Ketiga, Yusuf menilai penerimaan negara dari hilirisasi cenderung rendah. Menurut dia, pelarangan ekspor bijih nikel membuat harga nikel di pasar domestik menjadi jatuh, jauh dibawah harga internasional yang membuat penerimaan royalti jauh menurun.
Dia melanjutkan, dengan sebagian besar investasi di hilirisasi mendapatkan tax holiday, penerimaan pajak perusahaan juga cenderung minim. "Dengan sebagian besar produk smelter di ekspor dan tidak dikenakan pungutan, maka pendapatan negara dari PPN (Pajak Pertambahan Nilai) dan pajak ekspor juga minim," tutur dia.

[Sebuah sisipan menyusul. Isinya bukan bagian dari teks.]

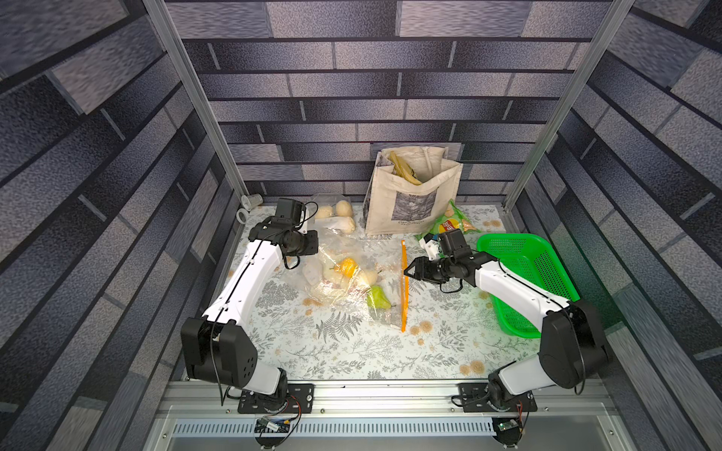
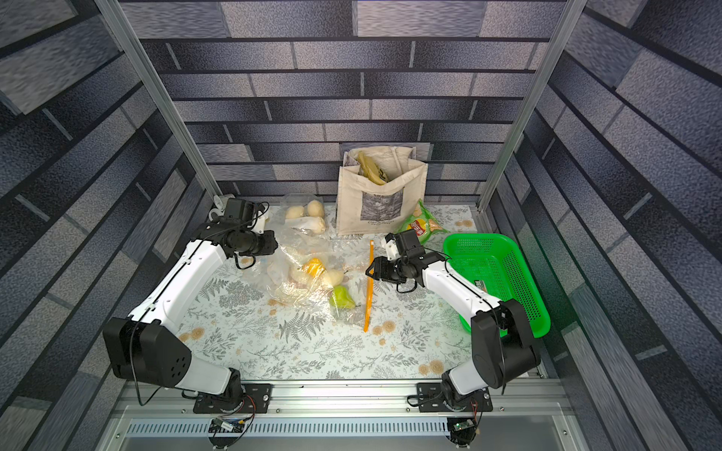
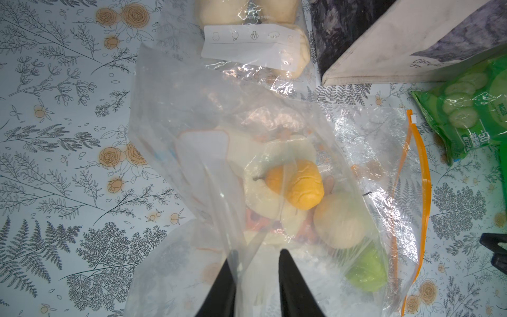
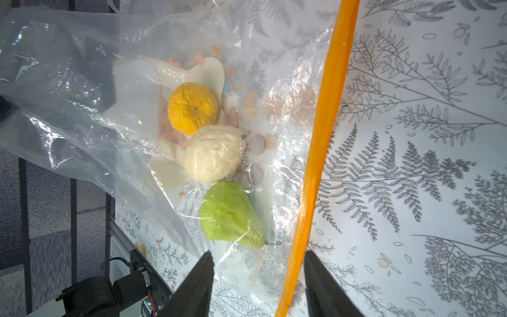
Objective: Open the zip-top bag and take out the pear
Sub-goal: Adjust the zipper food storage bag at the center of the board.
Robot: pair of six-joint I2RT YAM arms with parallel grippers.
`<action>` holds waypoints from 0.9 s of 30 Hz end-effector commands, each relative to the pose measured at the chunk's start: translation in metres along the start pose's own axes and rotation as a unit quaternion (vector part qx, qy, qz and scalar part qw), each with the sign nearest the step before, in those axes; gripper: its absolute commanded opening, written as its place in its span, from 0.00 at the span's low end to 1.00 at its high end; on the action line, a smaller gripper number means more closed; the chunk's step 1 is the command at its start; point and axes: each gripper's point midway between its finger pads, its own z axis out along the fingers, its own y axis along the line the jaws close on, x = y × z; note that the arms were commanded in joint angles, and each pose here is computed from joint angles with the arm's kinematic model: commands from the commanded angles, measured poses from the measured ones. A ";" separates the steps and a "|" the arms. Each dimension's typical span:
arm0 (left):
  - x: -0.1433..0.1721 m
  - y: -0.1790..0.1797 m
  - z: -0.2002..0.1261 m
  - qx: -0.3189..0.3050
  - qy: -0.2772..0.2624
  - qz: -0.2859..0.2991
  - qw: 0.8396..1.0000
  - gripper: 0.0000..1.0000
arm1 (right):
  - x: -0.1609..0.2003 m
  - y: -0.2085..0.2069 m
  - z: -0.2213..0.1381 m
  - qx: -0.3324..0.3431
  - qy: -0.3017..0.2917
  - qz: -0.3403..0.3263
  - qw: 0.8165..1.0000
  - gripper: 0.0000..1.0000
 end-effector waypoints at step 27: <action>0.015 0.007 0.014 -0.005 0.039 0.014 0.999 0.27 | -0.022 0.004 0.055 -0.107 0.033 0.044 0.993 0.17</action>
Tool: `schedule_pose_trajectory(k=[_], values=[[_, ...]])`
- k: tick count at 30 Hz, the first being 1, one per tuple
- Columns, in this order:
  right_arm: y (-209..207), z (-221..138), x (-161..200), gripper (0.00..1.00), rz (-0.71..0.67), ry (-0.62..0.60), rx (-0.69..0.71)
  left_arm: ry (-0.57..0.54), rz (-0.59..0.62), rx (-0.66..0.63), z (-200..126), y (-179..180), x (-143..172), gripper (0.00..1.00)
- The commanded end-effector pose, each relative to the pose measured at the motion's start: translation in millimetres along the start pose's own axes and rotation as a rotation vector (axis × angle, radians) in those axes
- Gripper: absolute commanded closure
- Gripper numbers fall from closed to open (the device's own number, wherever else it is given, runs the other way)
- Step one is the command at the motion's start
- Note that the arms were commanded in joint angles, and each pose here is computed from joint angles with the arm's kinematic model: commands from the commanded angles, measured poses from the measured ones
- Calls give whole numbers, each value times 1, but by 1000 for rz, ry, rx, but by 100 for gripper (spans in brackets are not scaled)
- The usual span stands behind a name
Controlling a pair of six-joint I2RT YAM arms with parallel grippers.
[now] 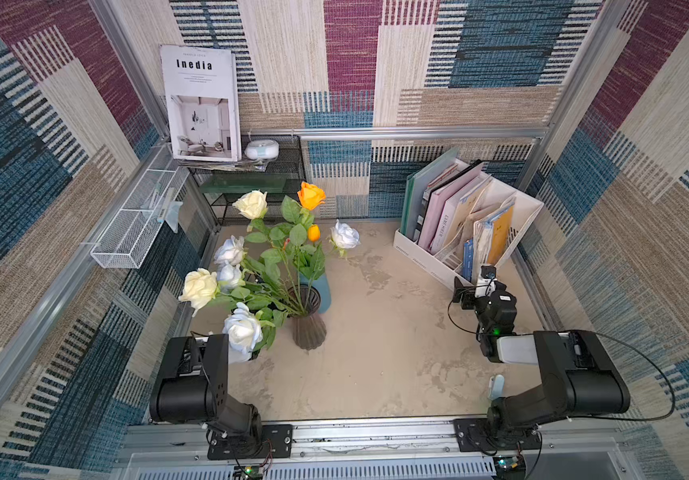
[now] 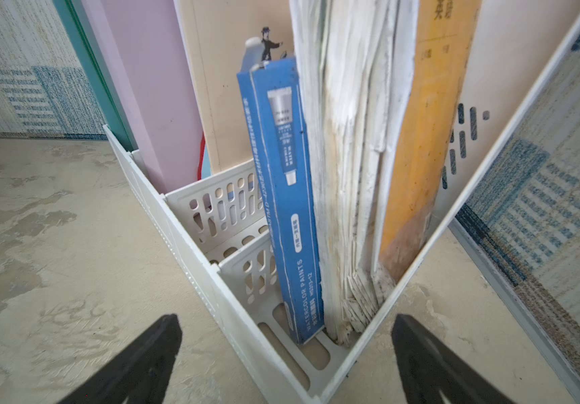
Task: Arrange the flowers in different vases according to their variety
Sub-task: Reset both arms
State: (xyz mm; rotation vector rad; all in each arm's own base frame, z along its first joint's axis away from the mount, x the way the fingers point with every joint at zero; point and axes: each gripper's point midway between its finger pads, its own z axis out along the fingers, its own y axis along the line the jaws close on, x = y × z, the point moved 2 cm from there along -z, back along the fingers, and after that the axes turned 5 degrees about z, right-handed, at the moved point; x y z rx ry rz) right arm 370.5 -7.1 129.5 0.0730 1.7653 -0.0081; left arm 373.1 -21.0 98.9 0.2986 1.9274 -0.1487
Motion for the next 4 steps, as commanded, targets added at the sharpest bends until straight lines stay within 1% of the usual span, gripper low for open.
schedule_pose_trajectory(k=[1,4], values=[[1,1,-2,1,5,-7,-4,-9,1,1,1,1,-3,1],[1,1,-2,1,4,-6,-4,-9,-1,1,1,1,-3,1]])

Keempat, kata dia, kebijakan hilirisasi berbasis pelarangan ekspor bijih tambang diduga telah memicu ekspor illegal dan penambangan nikel illegal dalam jumlah yang signifikan. Dengan penegakan hukum yang lemah dan tanpa pelarangan ekspor saja, Yusuf menilai negara sering dirugikan dari rendahnya penerimaan pajak akibat praktek under-invoicing dalam ekspor komoditas.
"Terkini, KPK mengungkap indikasi ekspor illegal bijih nikel ke Cina hingga 5,3 juta ton dalam rentang Januari 2020 – Juni 2022," ungkap Yusuf.
Adapun penyebab kelima adalah penerimaan upah dan gaji pekerja cenderung rendah karena smelter bersifat sangat padat modal. Nilai tambah hilirisasi dari penciptaan lapangan kerja yang kecil ini, menurut Yusuf masih harus dibagi antara tenaga kerja asing dan lokal.
Sebab, perusahaan smelter Cina banyak membawa tenaga kerja dari negaranya, termasuk tenaga kerja tidak terlatih yang seharusnya menjadi 'jatah' pekerja lokal.
"Perusahaan pemegang IUP (Izin Usaha Pertambangan) lokal yang tidak berafiliasi ke smelter juga mengalami kejatuhan penerimaan yang signifikan akibat HPM (Harga Patokan Mineral) bijih nikel di pasar domestik yang sangat rendah," ujar Yusuf.
Terakhir, Yusuf menilai nasionalisme ekonomi dari kebijakan hilirisasi tambang, yaitu meningkatkan nilai rantai produksi di dalam negeri sekaligus memutuskan diri dari ketergantungan pada pasar global sebagai pemasok bahan mentah, telah menjadi ironi.